GOAL OF THE EXERCISE:
Do not include the pictures; repeat the rest of the data exactly.

INFORMATION SUPPLIED:
---

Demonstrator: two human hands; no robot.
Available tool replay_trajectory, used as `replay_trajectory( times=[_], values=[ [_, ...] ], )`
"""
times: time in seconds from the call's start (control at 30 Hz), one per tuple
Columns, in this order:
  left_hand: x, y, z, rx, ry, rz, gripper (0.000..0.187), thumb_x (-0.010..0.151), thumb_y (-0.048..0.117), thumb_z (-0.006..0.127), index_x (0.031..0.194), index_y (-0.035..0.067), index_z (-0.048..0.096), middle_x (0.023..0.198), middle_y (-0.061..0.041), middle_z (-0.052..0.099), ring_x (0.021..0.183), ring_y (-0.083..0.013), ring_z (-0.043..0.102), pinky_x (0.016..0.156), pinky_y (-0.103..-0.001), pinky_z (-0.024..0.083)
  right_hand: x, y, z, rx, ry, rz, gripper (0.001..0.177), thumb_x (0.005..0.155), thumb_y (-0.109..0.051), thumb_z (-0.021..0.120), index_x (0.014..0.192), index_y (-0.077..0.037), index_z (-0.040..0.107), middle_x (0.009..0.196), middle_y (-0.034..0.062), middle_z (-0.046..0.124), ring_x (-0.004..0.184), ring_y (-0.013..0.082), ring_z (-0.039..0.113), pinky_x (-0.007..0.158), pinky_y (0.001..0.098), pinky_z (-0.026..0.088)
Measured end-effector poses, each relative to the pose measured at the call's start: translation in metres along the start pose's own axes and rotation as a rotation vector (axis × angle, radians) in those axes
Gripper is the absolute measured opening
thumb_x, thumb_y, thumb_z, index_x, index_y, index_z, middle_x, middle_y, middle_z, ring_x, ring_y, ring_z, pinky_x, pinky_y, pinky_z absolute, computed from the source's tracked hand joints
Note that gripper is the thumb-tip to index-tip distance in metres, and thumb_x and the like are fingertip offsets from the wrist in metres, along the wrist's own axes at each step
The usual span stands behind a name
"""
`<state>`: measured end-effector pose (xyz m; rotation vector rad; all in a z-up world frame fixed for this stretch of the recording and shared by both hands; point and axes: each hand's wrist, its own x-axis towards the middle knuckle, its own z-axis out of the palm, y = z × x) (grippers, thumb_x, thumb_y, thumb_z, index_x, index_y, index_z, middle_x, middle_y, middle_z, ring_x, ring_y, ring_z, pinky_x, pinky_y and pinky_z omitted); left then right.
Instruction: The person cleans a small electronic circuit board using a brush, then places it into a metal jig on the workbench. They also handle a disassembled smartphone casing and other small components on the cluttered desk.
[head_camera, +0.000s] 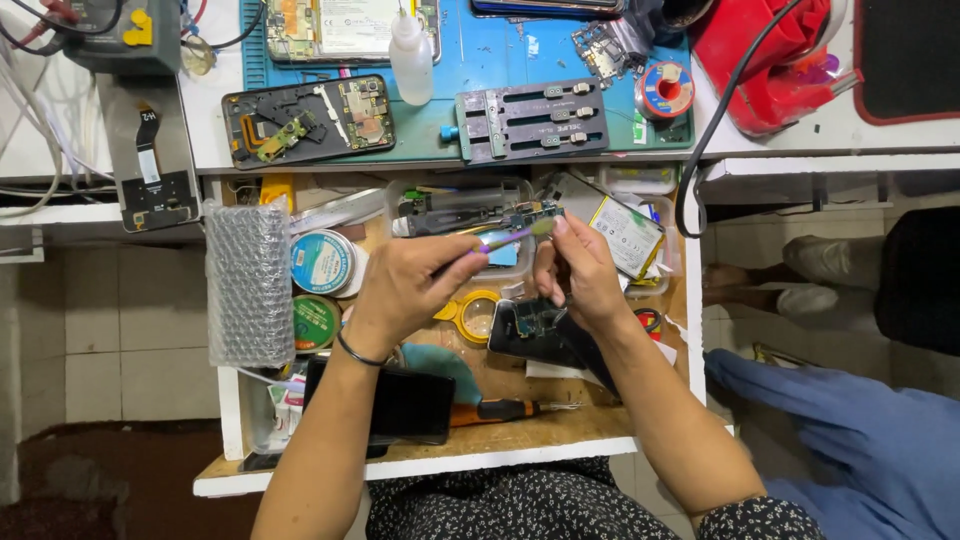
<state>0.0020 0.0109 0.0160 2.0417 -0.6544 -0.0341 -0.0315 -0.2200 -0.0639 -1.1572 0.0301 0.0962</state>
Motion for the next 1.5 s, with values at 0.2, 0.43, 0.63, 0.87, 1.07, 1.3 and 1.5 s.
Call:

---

WRITTEN ANSWER:
Demonstrator: two human hands; no robot.
Available tool replay_trajectory, used as `replay_trajectory( times=[_], values=[ [_, ...] ], )`
"""
times: time in seconds from the call's start (control at 30 Hz), one per tuple
Columns, in this order:
  left_hand: x, y, z, rx, ry, rz, gripper (0.000..0.187), thumb_x (-0.010..0.151), thumb_y (-0.048..0.117), thumb_z (-0.006..0.127), index_x (0.031..0.194), index_y (-0.035..0.067), index_z (-0.048..0.096), middle_x (0.023..0.198), middle_y (-0.061..0.041), middle_z (-0.052..0.099), ring_x (0.021..0.183), ring_y (-0.083..0.013), ring_z (-0.043..0.102), pinky_x (0.016..0.156), pinky_y (-0.103..-0.001), pinky_z (-0.024..0.083)
  right_hand: x, y, z, rx, ry, rz, gripper (0.001..0.177), thumb_x (0.005..0.155), thumb_y (-0.109..0.051), thumb_z (-0.021..0.120), index_x (0.014..0.192), index_y (-0.077..0.037), index_z (-0.040..0.107), middle_x (0.009..0.196), middle_y (-0.034..0.062), middle_z (-0.046..0.124), ring_x (-0.004..0.184), ring_y (-0.013..0.082), ring_z (-0.039..0.113), pinky_x (-0.007..0.158), pinky_y (0.001..0.098), pinky_z (-0.026..0.088)
Measured end-effector poses, each relative to the pose measured at the call's start: translation in metres along the start pose's own axes and rotation as a rotation vector (axis × angle, radians) in those axes
Gripper is the absolute measured opening
thumb_x, thumb_y, thumb_z, index_x, index_y, index_z, middle_x, middle_y, middle_z, ring_x, ring_y, ring_z, pinky_x, pinky_y, pinky_z absolute, computed from the source's tracked hand joints
Note that gripper is the thumb-tip to index-tip distance in metres, and thumb_x and the like are fingertip offsets from the wrist in metres, along the wrist's own axes at each step
The usual span stands behind a name
"""
`<state>`: measured end-effector pose (xyz m; rotation vector rad; all in a z-up world frame fixed for this stretch of the recording and shared by both hands; point and axes: each hand's wrist, its own x-axis towards the middle knuckle, its own z-axis out of the palm, y = z × x) (grippers, thumb_x, thumb_y, thumb_z, index_x, index_y, index_z, middle_x, middle_y, middle_z, ring_x, ring_y, ring_z, pinky_x, pinky_y and pinky_z omitted); left then right.
Instruction: The person cleans a small electronic circuit board using a brush, then places it into a metal jig on the workbench. They also handle a disassembled smartphone casing and other small components on the cluttered desk.
[head_camera, +0.000s] 
<state>0.0020 0.0109 0.0160 2.0417 -0.6544 -0.0341 -0.0315 -0.2200 -0.0639 -1.1572 0.0301 0.0962</state>
Motion for the next 1.5 s, with values at 0.2, 0.43, 0.63, 0.87, 1.07, 1.3 and 1.5 s.
Call:

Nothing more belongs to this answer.